Water transport in frozen soil is not yet understood sufficiently well for both, qualitative description and modelling. That is in part due to the complex coupling between the energy and water balance at temperatures below 0oC and to the high spatial variability of soil physical properties. An additional complication arises from the assumption that liquid water is transported through two different flow domains, i.e. the liquid water adjacent to the soil particles and the previously air-filled macropores. These two domains are separated by pore ice and are temporally variable.
Heterogeneous water transport in frozen soil cannot be fully characterized by means of a limited number of point or spatially integrating measurements of the hydraulic variables.

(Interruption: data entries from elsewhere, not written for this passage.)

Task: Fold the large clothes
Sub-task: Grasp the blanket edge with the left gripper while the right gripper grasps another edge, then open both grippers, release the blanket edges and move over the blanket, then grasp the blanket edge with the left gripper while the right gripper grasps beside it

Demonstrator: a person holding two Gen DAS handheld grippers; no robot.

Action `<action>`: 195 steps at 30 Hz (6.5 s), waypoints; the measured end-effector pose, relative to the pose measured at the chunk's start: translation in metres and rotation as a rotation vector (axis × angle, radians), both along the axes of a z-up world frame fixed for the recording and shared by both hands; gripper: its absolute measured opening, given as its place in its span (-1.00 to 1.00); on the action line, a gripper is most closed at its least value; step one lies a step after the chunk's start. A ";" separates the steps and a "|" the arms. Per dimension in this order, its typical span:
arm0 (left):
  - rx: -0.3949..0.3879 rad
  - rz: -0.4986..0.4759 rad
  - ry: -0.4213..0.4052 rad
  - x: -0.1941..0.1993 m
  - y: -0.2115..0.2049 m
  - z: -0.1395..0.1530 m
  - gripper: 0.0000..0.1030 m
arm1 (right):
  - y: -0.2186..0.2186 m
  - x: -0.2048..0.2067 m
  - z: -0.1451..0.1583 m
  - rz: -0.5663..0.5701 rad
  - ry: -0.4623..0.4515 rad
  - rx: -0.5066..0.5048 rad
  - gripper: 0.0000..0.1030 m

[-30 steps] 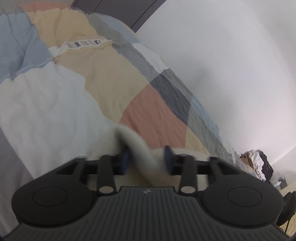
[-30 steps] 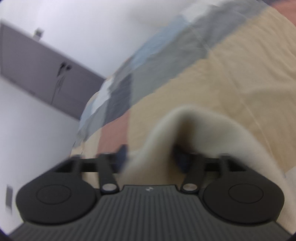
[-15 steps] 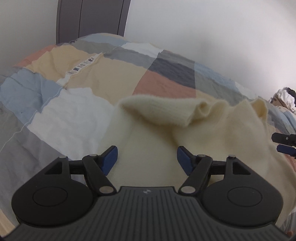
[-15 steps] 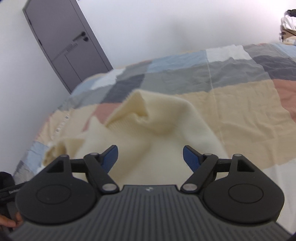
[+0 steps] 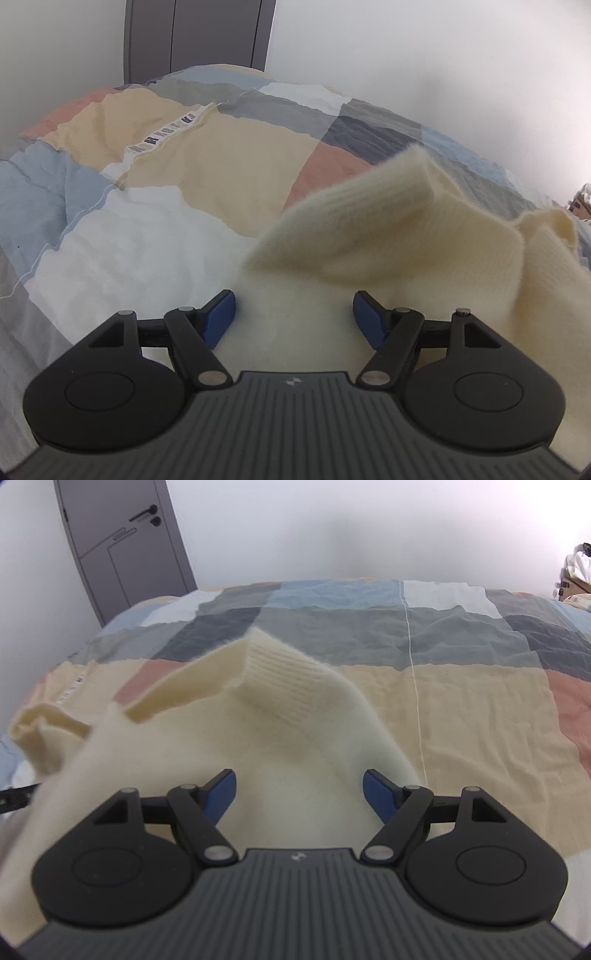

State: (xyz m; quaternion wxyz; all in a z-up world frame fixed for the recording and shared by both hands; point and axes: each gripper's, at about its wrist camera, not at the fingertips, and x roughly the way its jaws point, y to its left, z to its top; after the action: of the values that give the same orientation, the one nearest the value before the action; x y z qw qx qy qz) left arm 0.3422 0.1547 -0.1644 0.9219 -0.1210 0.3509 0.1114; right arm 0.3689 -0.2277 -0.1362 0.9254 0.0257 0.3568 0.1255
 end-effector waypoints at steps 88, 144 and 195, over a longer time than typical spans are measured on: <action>0.029 -0.195 -0.058 -0.084 -0.073 0.017 0.22 | 0.030 -0.106 0.005 0.188 -0.058 0.041 0.08; -1.087 0.337 -0.059 -0.202 -0.020 -0.055 0.52 | -0.051 -0.175 -0.050 -0.371 0.348 0.867 0.65; -0.684 -0.018 -0.141 -0.177 -0.028 0.105 -0.05 | -0.081 -0.134 0.072 -0.173 0.225 0.781 -0.22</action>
State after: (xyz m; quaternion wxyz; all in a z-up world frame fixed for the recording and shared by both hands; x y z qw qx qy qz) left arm 0.1652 0.1262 -0.0590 0.8509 -0.4272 0.3042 -0.0292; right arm 0.2348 -0.3091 -0.0638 0.8085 0.4184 0.3776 0.1695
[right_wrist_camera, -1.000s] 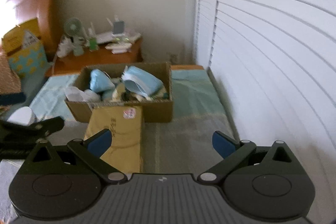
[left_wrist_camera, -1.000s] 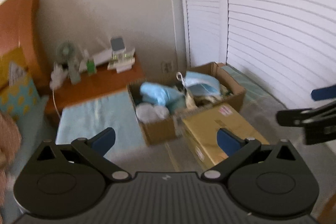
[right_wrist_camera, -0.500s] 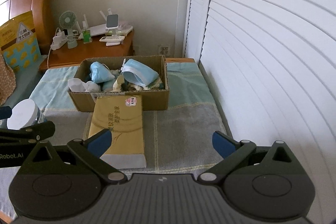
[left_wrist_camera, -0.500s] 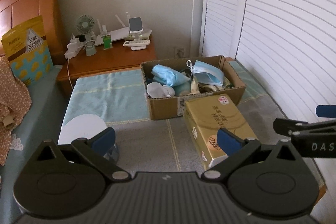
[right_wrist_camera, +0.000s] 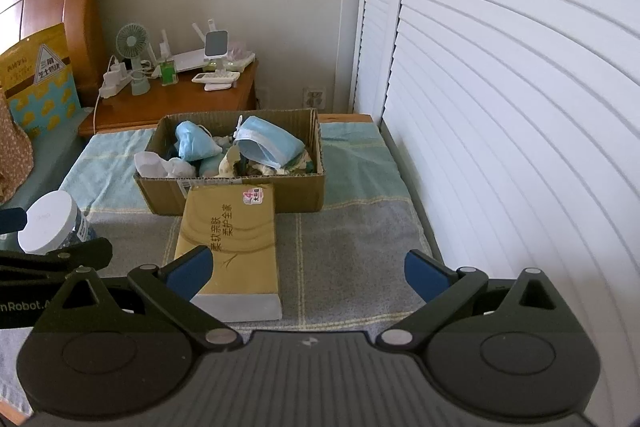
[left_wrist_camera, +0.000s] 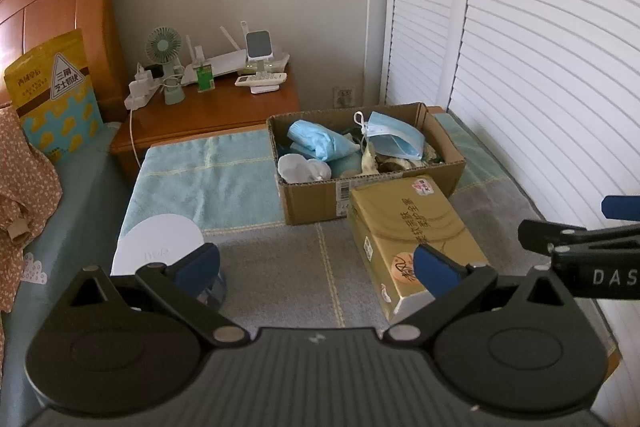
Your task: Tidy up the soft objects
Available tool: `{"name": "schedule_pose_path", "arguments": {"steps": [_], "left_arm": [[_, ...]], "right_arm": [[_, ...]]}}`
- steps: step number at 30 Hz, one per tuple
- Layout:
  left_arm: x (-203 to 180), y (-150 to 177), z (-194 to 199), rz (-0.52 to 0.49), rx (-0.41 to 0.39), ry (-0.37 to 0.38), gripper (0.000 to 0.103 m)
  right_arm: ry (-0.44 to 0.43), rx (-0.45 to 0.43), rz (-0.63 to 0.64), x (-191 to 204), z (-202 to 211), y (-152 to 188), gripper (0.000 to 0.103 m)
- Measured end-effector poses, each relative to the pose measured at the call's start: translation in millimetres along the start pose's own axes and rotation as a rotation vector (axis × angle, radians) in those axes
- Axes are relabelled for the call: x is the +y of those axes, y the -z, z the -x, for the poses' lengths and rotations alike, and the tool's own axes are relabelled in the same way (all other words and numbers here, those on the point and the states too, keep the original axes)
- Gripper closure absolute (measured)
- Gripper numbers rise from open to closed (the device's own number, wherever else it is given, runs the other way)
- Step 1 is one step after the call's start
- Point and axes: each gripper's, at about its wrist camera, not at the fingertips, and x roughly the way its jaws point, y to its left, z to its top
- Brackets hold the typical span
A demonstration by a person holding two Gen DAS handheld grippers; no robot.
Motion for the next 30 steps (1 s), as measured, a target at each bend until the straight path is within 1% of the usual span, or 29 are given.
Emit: {"name": "schedule_pose_path", "arguments": {"steps": [30], "left_arm": [[-3.7,-0.2,4.1,0.002,0.009,0.004,0.001]], "right_arm": [[0.001,-0.003,-0.006,-3.2,2.9,0.1,0.000]]}}
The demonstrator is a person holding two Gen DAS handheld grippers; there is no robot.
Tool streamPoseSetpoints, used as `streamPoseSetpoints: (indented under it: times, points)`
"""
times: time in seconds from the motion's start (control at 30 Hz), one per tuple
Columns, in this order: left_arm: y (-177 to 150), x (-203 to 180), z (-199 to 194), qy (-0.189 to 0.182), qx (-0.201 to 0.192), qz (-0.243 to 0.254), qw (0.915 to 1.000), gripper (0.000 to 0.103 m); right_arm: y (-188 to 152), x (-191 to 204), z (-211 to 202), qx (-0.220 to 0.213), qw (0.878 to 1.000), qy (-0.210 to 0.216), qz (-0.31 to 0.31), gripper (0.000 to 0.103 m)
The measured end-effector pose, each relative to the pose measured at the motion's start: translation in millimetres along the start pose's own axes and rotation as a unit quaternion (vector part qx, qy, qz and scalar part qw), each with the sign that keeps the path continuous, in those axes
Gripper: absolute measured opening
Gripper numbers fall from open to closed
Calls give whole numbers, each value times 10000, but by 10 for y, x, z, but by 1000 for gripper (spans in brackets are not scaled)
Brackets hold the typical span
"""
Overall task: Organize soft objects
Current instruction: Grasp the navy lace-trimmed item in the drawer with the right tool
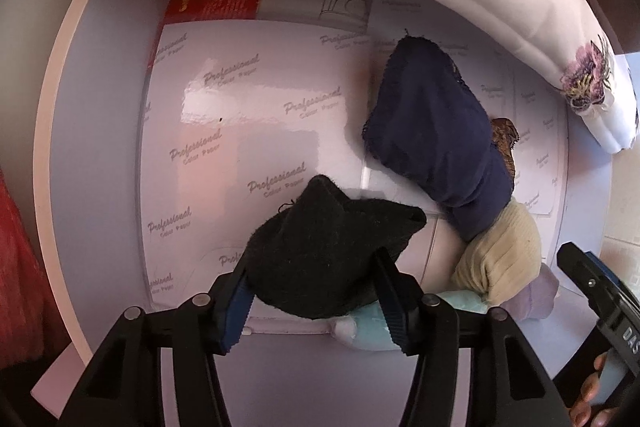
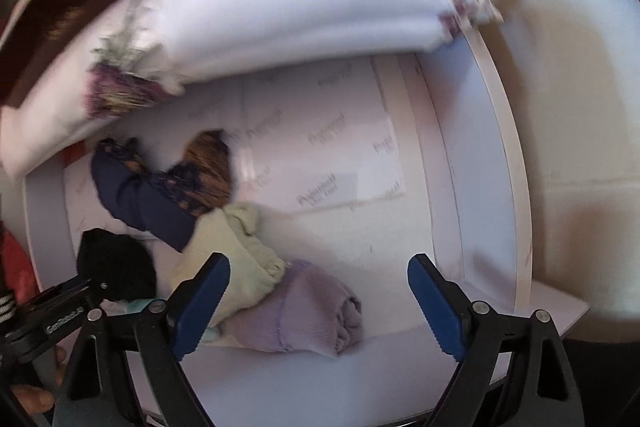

To get an idea of the flow pattern, cold chamber infiltration experiments with soil columns were carried out, where a dye tracer was added to the applied water. After uni-directional freezing and subsequent infiltration, several cross-sections of the columns were obtained by cutting. The water flow pathways were indicated by the stained regions of the sections, which allowed a three-dimensional description of the infiltration process with a high spatial resolution. The concentration distributions of the dye were obtained by image analysis.
Some preliminary results will be presented. Not only the flow patterns with regard to different soil texture, initial water content, and boundary conditions but also the technical problems and limitations will be discussed.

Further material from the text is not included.